I’m tempted to use the word “miracle.”
In order believe in miracles, you don’t have to walk through a parted sea or witness a corpse springing back to life. You only have to live awake and aware in the present moment. That’s what I’ve come to believe, at least.
When I was younger, I thought about miracles only as events that defy the laws of nature. But that’s a rather limited definition, and if you accept such a definition, you may not experience miracles that often, if at all. But these days, I think of miracles more as “invitations to behold divine presence within the ordinary fabric of life.”
Yes, I know how fraught this word can be. By definition, miracles are mysterious, which means they exist beyond the rational mind. You can ask all sorts of questions about miracles for which there’s no clear answer. How do they work? How are they confirmed? Why do miracles seem to show up for in one moment and not another? These are questions I cannot answer, which is why miracles are a matter of faith. We trust in them despite our inability to fully explain them.

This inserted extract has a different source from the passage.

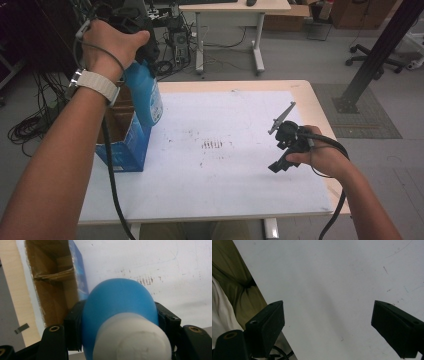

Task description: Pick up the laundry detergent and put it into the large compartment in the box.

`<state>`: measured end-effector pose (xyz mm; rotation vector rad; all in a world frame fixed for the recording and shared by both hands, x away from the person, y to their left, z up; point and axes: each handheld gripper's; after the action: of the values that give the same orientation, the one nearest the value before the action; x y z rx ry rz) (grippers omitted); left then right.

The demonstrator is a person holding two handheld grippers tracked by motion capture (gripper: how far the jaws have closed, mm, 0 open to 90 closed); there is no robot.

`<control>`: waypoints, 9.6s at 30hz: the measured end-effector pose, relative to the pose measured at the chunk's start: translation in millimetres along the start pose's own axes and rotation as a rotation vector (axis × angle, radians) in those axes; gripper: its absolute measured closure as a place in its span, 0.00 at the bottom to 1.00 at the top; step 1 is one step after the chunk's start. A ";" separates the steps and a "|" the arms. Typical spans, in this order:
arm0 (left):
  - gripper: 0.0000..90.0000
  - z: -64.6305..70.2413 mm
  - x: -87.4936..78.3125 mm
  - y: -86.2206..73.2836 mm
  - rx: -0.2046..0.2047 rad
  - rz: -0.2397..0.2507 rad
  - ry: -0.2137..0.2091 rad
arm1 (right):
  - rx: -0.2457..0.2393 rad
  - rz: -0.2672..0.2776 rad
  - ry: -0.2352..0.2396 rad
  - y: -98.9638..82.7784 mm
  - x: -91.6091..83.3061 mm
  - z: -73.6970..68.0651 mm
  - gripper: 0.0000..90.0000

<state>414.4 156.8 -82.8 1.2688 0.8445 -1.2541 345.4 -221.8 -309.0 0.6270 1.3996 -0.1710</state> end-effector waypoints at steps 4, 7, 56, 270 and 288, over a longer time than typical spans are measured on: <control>0.42 -4.9 -4.9 -1.0 -0.013 0.006 -0.001 | -0.002 -0.003 0.000 0.4 0.0 0.1 0.13; 0.42 -9.0 -8.8 -1.8 -0.019 0.013 -0.003 | -0.002 -0.004 -0.001 0.4 -0.1 0.3 0.13; 0.42 -67.0 -23.5 -10.9 -0.098 0.034 0.061 | 0.003 -0.006 0.005 -1.1 0.5 1.2 0.13; 0.18 -136.8 151.6 -39.0 -0.023 -0.052 0.057 | 0.017 -0.025 0.022 -4.6 13.8 -2.7 0.13; 0.12 -131.4 123.8 -35.9 -0.023 -0.014 0.088 | 0.018 -0.022 0.016 -5.1 10.8 -3.2 0.13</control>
<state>425.4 264.2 -231.9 1.3095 0.9297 -1.2030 342.3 -221.8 -320.9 0.6292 1.4223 -0.1964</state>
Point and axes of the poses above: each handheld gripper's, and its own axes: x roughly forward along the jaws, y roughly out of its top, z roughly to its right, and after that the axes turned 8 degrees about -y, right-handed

I used to imagine God—a bearded man above the cloud—looking down on earth and deciding whether to push the miracle button. I now see the many problems with this understanding. If miracles are the result of God consciously choosing to relieve suffering or bestow favor, then what does that say about people who never escape their suffering or ask for favor and come up empty handed? But, if God is what we call the spirit of goodness and Love that infuses our world, then maybe a “miracle” is just what we call the pinholes through which that spirit leaks through into our ordinary lives. Perhaps that’s the name for any experience that results in Love bubbling up or joy manifesting or peace flooding in or gratitude circulating through your system.

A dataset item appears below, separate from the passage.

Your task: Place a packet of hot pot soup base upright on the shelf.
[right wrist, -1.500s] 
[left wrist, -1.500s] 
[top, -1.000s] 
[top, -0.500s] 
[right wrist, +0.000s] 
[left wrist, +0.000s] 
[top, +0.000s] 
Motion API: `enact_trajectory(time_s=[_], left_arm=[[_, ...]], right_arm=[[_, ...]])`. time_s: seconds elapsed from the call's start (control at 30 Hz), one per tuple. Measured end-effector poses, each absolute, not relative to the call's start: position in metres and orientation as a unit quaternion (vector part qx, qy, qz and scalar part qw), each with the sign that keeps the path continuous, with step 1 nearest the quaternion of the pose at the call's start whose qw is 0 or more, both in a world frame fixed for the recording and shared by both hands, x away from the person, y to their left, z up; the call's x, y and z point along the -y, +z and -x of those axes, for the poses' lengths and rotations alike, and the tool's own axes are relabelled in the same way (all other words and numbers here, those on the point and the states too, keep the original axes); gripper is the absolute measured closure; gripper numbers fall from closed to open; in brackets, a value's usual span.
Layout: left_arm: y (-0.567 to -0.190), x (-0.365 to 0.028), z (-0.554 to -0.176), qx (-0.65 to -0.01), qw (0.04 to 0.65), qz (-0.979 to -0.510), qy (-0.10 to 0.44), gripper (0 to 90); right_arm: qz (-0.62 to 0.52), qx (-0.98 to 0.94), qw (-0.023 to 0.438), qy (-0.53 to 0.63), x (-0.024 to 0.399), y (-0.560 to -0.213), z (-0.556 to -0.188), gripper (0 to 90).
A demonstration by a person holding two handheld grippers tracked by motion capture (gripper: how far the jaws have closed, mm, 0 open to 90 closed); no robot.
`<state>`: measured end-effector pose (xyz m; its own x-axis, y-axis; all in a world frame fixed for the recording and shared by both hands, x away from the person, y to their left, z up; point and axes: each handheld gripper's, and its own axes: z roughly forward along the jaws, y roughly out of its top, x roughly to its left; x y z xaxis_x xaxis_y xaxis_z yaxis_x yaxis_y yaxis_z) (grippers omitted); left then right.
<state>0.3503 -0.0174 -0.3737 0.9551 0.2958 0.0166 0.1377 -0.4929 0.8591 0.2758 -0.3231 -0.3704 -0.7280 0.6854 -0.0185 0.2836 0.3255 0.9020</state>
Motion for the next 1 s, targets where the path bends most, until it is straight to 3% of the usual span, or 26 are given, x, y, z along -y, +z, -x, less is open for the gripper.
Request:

The late writer Frederich Buechner taught that to believe in God is to believe in the possibility of miracles. He wrote, “A miracle is when the whole is greater than the sum of its parts. A miracle is when one plus one equals a thousand.” Miracles are experiences that both boggle the mind and touch the soul. They don’t have to be spectacular. They don’t need to defy gravity or time or space. They come in packages large and small. And most importantly, they are all around us, often hiding in plain sight (pardon the pun) just waiting to be acknowledged. As I heard someone say years ago, “Sometimes miracles are just kind people with good hearts.”
I’m sure that much of my experience last week was coincidental. And I know that a lot of my good fortune resulted from privilege. But I can’t help seeing the miracle within it all, too. Goodness was glimpsed, grace was felt, gratitude was awakened.
It was just a routine eye examination. At least, that’s how it started out.